• _Your assignment_
Please write out all of the data below exactly, without including the pictures.

• _The data_

☆ ☆ ☆ ☆ ☆ ☆ ☆

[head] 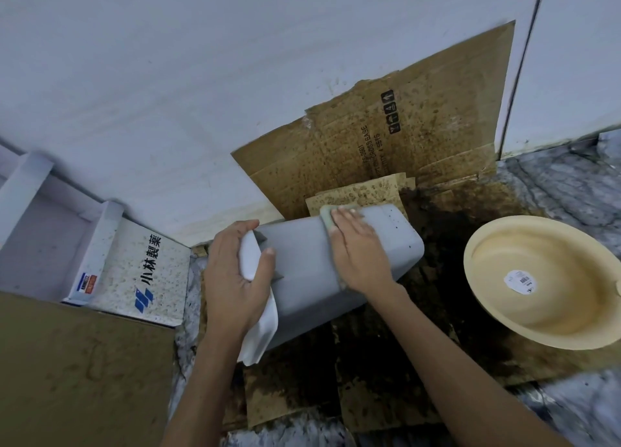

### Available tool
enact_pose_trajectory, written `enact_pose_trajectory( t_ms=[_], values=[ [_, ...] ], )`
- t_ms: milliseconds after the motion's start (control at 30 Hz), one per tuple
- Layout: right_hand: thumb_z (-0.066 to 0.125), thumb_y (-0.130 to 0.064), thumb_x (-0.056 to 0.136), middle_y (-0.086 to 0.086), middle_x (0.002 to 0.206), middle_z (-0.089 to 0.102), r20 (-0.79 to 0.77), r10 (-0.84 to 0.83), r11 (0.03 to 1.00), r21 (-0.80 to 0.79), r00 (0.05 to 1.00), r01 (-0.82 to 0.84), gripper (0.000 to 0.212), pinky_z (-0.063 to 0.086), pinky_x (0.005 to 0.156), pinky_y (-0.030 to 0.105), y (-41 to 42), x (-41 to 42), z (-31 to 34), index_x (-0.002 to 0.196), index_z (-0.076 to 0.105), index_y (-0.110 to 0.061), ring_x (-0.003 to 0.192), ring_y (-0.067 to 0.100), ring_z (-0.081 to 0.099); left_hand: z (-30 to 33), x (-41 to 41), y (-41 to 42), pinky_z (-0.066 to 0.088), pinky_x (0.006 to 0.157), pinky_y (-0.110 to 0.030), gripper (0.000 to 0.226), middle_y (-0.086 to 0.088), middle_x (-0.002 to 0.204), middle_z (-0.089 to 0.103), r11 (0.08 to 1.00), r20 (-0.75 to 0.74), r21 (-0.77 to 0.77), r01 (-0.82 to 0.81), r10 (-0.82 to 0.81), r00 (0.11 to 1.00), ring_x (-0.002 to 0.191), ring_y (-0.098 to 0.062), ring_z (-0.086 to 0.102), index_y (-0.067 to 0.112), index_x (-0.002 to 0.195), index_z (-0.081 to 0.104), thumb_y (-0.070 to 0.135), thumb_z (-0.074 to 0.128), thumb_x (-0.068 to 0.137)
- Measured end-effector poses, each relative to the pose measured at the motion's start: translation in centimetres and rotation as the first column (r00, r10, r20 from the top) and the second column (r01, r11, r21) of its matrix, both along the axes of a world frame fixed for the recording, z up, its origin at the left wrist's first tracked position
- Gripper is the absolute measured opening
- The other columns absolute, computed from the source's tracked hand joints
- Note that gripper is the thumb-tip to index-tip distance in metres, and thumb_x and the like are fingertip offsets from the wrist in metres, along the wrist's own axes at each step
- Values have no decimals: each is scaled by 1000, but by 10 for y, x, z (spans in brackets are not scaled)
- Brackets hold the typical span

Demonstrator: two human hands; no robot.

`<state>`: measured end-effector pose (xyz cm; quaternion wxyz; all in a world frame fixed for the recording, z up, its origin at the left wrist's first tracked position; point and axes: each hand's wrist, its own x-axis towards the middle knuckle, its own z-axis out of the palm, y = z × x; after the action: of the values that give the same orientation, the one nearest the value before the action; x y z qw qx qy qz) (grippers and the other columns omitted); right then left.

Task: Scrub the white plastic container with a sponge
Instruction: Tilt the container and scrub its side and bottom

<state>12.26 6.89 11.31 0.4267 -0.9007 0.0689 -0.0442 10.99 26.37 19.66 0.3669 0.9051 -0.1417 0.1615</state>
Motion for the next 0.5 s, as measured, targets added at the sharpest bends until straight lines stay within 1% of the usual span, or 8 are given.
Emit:
enact_pose_trajectory(
  t_ms=[33, 100, 167, 233, 300, 333, 400, 500],
  values=[
    [19, -38, 107, -1, 165, 21, -4, 31, 1000, -2, 1000, -31, 52, 6, 125, 38, 6, 8, 7, 156, 26, -21, 153, 13, 13, 0, 2, -1, 48, 101, -38, 39, 2, 123, 62, 1000, -4, -2, 1, -1, 1000, 121, -18, 58, 25, 129, 58, 32, 60, 91],
    [19, -38, 107, 0, 165, 23, 82, 139, 990, -32, 987, -136, 53, 10, 125, 39, 26, 7, 20, 156, 26, -20, 153, 14, 14, 1, 5, -3, 50, 99, -42, 38, 1, 123, 62, 1000, -17, -8, 13, -14, 1000, 121, -19, 59, 23, 129, 59, 30, 60, 92],
    [26, -35, 106, 0, 162, 29, 211, 208, 978, -52, 955, -201, 52, 16, 124, 38, 47, -14, 25, 154, 32, -18, 152, 13, 19, 1, 8, -3, 48, 100, -33, 38, 3, 123, 60, 1000, -17, 2, 18, -18, 1000, 121, -17, 58, 22, 129, 59, 29, 59, 91],
    [32, -32, 104, -1, 158, 38, 301, 189, 981, -22, 935, -192, 49, 21, 123, 37, 53, -40, 20, 150, 42, -16, 149, 12, 28, 2, 10, -1, 46, 100, -28, 37, 6, 122, 60, 1000, -17, 11, 14, -14, 1000, 120, -15, 58, 25, 129, 59, 28, 59, 91],
    [38, -26, 103, -2, 155, 43, 336, 158, 985, 13, 928, -173, 45, 24, 122, 38, 44, -56, 7, 147, 47, -17, 147, 9, 32, 4, 9, 1, 45, 99, -26, 37, 8, 120, 60, 1000, -23, 8, 16, -16, 1000, 119, -13, 59, 28, 127, 58, 28, 60, 91],
    [39, -25, 104, -3, 155, 43, 329, 146, 987, 16, 933, -161, 44, 24, 122, 39, 35, -61, 0, 147, 47, -17, 147, 9, 31, 4, 10, 2, 43, 99, -20, 37, 10, 119, 60, 1000, -28, 6, 13, -13, 1000, 118, -11, 58, 29, 127, 58, 28, 60, 90],
    [36, -26, 105, -3, 157, 39, 261, 118, 992, 7, 958, -124, 46, 21, 124, 39, 13, -61, -15, 149, 42, -18, 148, 8, 27, 5, 11, 2, 38, 97, -8, 38, 15, 118, 59, 1000, -36, 5, 4, -4, 999, 118, -5, 56, 32, 126, 58, 28, 60, 88],
    [29, -30, 107, -1, 161, 32, 115, 27, 999, 44, 993, -32, 48, 15, 125, 39, -30, -41, -34, 153, 36, -17, 151, 11, 21, 5, 12, 1, 33, 96, -2, 40, 27, 120, 55, 1000, -34, 6, 18, -18, 999, 120, 6, 52, 36, 126, 57, 31, 60, 86]
  ],
)
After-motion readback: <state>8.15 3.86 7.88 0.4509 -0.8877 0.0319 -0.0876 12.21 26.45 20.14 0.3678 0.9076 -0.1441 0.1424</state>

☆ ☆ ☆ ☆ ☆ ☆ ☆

• _Exercise output_
[head] 

### Available tool
enact_pose_trajectory, written `enact_pose_trajectory( t_ms=[_], values=[ [_, ...] ], )`
- t_ms: milliseconds after the motion's start (control at 30 Hz), one per tuple
- Layout: right_hand: thumb_z (-0.066 to 0.125), thumb_y (-0.130 to 0.064), thumb_x (-0.056 to 0.136), middle_y (-0.086 to 0.086), middle_x (0.002 to 0.206), middle_z (-0.089 to 0.102), r20 (-0.79 to 0.77), r10 (-0.84 to 0.83), r11 (0.03 to 1.00), r21 (-0.80 to 0.79), r00 (0.05 to 1.00), r01 (-0.82 to 0.84), gripper (0.000 to 0.212), pinky_z (-0.063 to 0.086), pinky_x (0.005 to 0.156), pinky_y (-0.030 to 0.105), y (-41 to 42), x (-41 to 42), z (-31 to 34), index_x (-0.002 to 0.196), index_z (-0.076 to 0.105), index_y (-0.110 to 0.061), ring_x (-0.003 to 0.192), ring_y (-0.067 to 0.100), ring_z (-0.081 to 0.099); left_hand: z (-30 to 33), x (-41 to 41), y (-41 to 42), pinky_z (-0.066 to 0.088), pinky_x (0.006 to 0.157), pinky_y (-0.110 to 0.030), gripper (0.000 to 0.226), middle_y (-0.086 to 0.088), middle_x (-0.002 to 0.204), middle_z (-0.089 to 0.103), r11 (0.08 to 1.00), r20 (-0.75 to 0.74), r21 (-0.77 to 0.77), r01 (-0.82 to 0.81), r10 (-0.82 to 0.81), r00 (0.11 to 1.00), ring_x (-0.002 to 0.191), ring_y (-0.098 to 0.062), ring_z (-0.086 to 0.102), index_y (-0.067 to 0.112), index_x (-0.002 to 0.195), index_z (-0.081 to 0.104), thumb_y (-0.070 to 0.135), thumb_z (-0.074 to 0.128), thumb_x (-0.068 to 0.137)
- Measured end-effector poses, each relative to the pose measured at the motion's start: translation in centimetres and rotation as the first column (r00, r10, r20 from the top) and the second column (r01, r11, r21) of its matrix, both along the axes of a world frame fixed for the recording, z up, its origin at the left wrist's first tracked position
- Gripper is the absolute measured opening
- The other columns absolute, computed from the source's tracked hand joints
- Note that gripper is the thumb-tip to index-tip distance in metres, and thumb_x and the like are fingertip offsets from the wrist in metres, along the wrist's own axes at each step
- Values have no decimals: each is scaled by 1000, but by 10 for y, x, z (spans in brackets are not scaled)
- Brackets hold the typical span

Demonstrator: two human hands; no robot.

`<state>`: measured end-effector pose (xyz cm; quaternion wxyz; all in a world frame fixed for the recording, z up, its origin at the left wrist's first tracked position; point and axes: each hand's wrist, its own x-axis towards the middle knuckle, its own z-axis out of the palm, y = z × x; after the action: of the values that give the same orientation, the one nearest the value before the action; x y z qw qx qy qz) (grippers and the other columns omitted); right then left.

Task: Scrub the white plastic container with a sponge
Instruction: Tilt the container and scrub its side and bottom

<state>12.26 6.89 11.31 0.4267 -0.9007 0.0689 -0.0442 10.99 26.37 19.66 0.3669 0.9051 -0.1417 0.1615</state>
Motion for the next 0.5 s, as measured, targets added at the sharpest bends until straight lines stay within 1% of the usual span, or 8 are given.
Emit:
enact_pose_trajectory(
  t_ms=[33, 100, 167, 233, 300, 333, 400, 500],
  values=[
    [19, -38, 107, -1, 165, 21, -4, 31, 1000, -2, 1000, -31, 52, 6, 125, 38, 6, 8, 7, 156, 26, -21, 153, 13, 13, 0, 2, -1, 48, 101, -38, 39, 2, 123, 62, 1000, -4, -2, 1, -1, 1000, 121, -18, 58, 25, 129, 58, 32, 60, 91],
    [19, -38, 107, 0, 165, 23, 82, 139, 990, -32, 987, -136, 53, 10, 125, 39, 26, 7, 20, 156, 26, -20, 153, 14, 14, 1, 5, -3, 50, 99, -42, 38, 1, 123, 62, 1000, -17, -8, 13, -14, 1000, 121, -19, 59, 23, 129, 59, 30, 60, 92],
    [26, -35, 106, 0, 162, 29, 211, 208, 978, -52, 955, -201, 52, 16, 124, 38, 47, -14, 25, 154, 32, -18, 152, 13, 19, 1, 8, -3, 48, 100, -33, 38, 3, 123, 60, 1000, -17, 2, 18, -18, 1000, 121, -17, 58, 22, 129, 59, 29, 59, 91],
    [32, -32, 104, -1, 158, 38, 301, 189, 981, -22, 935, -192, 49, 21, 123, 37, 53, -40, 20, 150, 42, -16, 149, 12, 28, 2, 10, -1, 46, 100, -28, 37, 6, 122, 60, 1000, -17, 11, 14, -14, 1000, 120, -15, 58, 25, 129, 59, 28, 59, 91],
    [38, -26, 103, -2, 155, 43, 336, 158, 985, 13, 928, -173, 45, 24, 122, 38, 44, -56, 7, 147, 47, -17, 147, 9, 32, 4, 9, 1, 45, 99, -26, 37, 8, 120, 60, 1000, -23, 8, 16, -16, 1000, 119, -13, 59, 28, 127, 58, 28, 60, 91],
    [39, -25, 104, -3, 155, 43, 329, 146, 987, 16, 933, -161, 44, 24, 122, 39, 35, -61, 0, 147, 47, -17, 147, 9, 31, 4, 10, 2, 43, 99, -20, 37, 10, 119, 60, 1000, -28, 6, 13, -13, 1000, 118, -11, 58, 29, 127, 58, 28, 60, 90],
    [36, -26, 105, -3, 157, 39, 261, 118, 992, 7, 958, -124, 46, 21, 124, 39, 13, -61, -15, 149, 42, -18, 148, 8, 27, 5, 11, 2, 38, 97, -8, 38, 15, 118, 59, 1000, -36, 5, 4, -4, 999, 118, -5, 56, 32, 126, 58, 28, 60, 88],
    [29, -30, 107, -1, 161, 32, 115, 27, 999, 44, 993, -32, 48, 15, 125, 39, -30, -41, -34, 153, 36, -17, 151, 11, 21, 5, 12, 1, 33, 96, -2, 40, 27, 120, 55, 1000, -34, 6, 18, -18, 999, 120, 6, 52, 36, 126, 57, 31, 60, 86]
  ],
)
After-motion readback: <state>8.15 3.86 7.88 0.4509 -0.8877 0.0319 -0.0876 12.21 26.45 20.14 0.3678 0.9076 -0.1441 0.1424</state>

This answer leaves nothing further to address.